Alloying Factors and Parameter of Alloying Elements for Carbon and Nitrogen Uptake during Carbonitriding as Basis for Simulation

Abstract

Abstract Carbonitriding serves to increase the strength and wear properties of steel components. The carbon and nitrogen concentration and the depth distribution decisively determine the resulting properties. Optimal profiles create an ideal microstructure of martensite, residual austenite, finely distributed nitrides, carbonitrides and inherent compressive stress in the surface zone. The reliability of carbonitriding heat treatment process is strongly dependent on the possibilities of process control. Previous investigations aimed at measuring the nitrogen potential of the atmosphere by means of an ammonia sensor in the exhaust gas as well as by a wire sensor. Carbon potential is conventionally controlled using an oxygen probe. In order to further increase the process reliability of carbonitriding, simulation of the carbon and nitrogen profiles and of any precipitation of carbides and nitrides are necessary. The first step is the determination of interdependent alloying influences on the carbon and nitrogen contents.
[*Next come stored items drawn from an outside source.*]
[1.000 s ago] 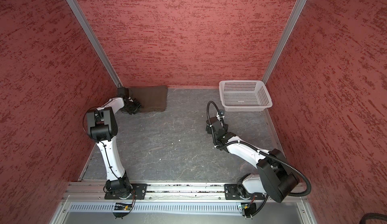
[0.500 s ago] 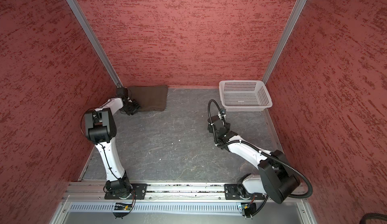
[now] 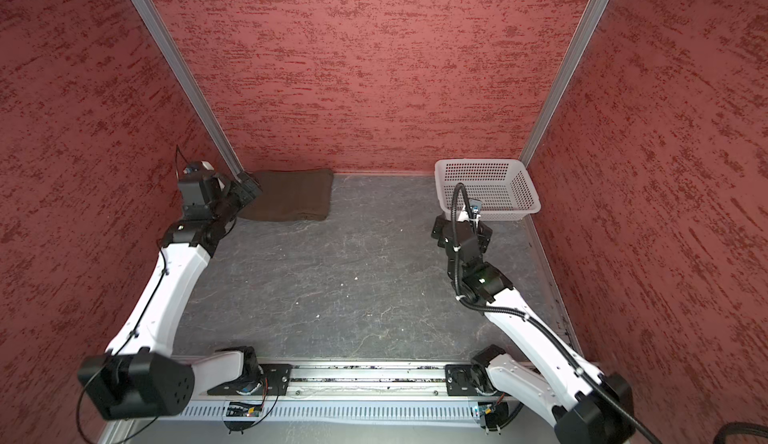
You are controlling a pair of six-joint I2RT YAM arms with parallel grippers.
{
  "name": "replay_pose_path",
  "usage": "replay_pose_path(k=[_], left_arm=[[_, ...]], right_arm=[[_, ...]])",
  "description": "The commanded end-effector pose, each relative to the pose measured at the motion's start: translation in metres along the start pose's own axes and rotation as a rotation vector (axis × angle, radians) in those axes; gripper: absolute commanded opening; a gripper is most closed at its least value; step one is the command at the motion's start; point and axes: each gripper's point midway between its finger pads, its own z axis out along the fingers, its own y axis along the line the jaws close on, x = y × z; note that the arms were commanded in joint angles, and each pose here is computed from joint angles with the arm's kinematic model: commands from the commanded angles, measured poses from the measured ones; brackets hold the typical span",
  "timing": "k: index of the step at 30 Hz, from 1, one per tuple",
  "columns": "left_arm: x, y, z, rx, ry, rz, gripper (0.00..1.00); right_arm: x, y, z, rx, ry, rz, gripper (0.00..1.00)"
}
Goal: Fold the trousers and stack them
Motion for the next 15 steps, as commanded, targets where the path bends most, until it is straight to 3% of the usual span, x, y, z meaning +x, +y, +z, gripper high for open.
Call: replay_pose_path(k=[1, 7, 11, 15], left_arm=[[-0.005, 0.015, -0.02, -0.035, -0.086, 0.005, 0.99], [0.007, 0.04, -0.067, -0.047, -0.164, -0.081, 0.99], [0.033, 0.057, -0.075, -0.008, -0.197, -0.123, 0.99], [0.062, 0.077, -0.064, -0.034, -0.207, -0.02, 0.99]], right_arm=[[-0.013, -0.023, -0.015, 0.037, -0.063, -0.032, 0.99], [-0.025, -0.056, -0.038, 0.109, -0.181, 0.023, 0.99], [-0.006, -0.074, -0.034, 0.18, -0.209, 0.06, 0.99], [0.03, -0.069, -0.012, 0.151, -0.183, -0.075, 0.99]])
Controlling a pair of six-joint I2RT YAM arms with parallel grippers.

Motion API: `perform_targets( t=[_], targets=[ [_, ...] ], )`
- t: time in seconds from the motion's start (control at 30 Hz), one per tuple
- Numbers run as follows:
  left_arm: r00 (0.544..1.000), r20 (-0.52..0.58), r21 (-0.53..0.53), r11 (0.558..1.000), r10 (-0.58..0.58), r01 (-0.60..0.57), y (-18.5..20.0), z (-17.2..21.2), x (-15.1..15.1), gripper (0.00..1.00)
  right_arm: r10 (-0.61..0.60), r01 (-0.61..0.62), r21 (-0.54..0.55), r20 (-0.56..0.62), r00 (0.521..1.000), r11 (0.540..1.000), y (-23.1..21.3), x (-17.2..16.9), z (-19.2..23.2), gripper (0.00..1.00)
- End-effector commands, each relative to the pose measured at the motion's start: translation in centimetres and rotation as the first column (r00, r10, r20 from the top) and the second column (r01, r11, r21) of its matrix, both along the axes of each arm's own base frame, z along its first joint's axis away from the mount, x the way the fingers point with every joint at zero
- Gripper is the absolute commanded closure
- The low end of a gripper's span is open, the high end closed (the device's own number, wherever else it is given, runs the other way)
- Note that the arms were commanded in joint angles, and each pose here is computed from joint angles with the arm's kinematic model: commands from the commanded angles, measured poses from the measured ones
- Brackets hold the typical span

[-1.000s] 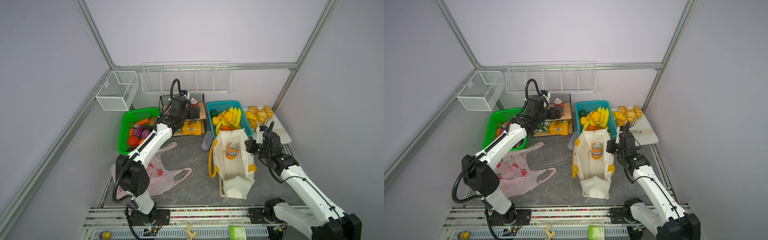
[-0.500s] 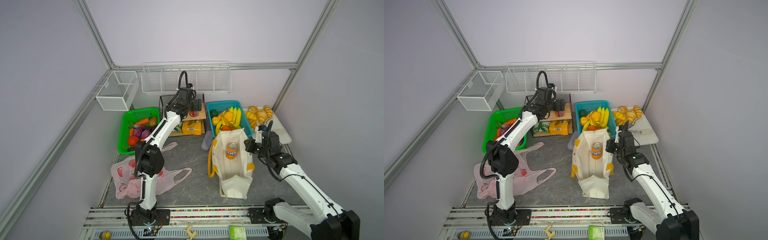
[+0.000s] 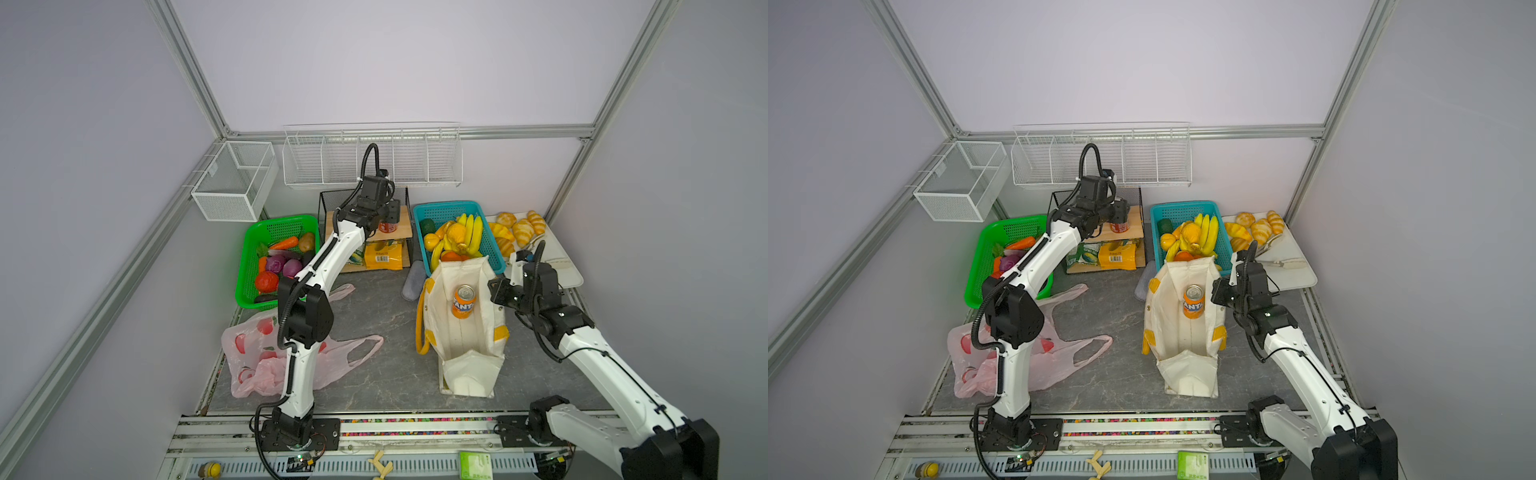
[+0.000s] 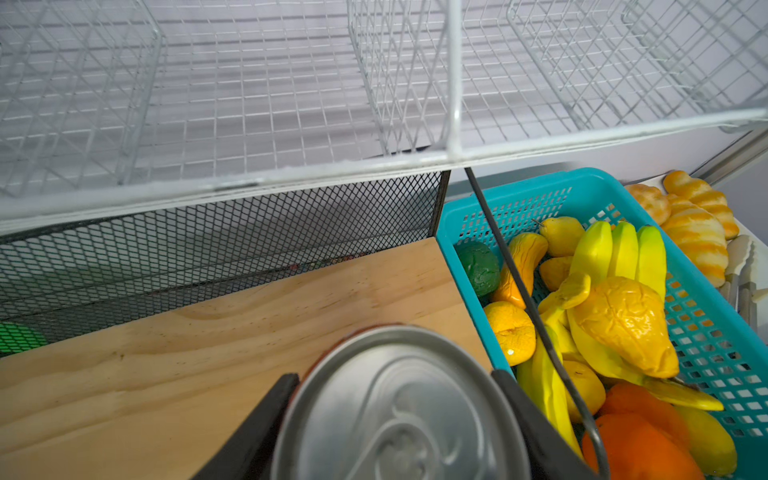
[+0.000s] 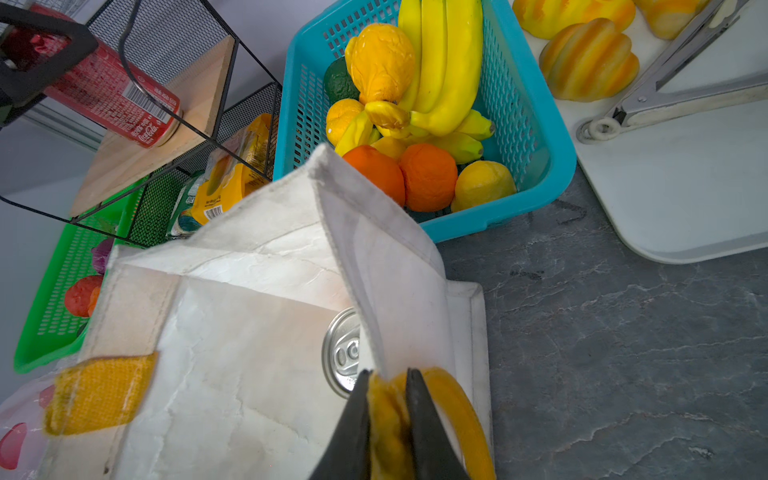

The carbon and nitrogen activities in the atmosphere and the alloy surface are near equilibrium after long-time carbonitriding. Depending on the composition of the material, significantly different effects can be described. These influences must be considered. In addition to the reached equilibrium content, the diffusion, the position of phase boundaries in the phase diagrams and the formation of precipitation with influence of carbon and nitrogen as well as interactions with other alloying elements are to be worked out in order to further develop controlled carbonitriding for the reliable adjustment of the heat treatment results.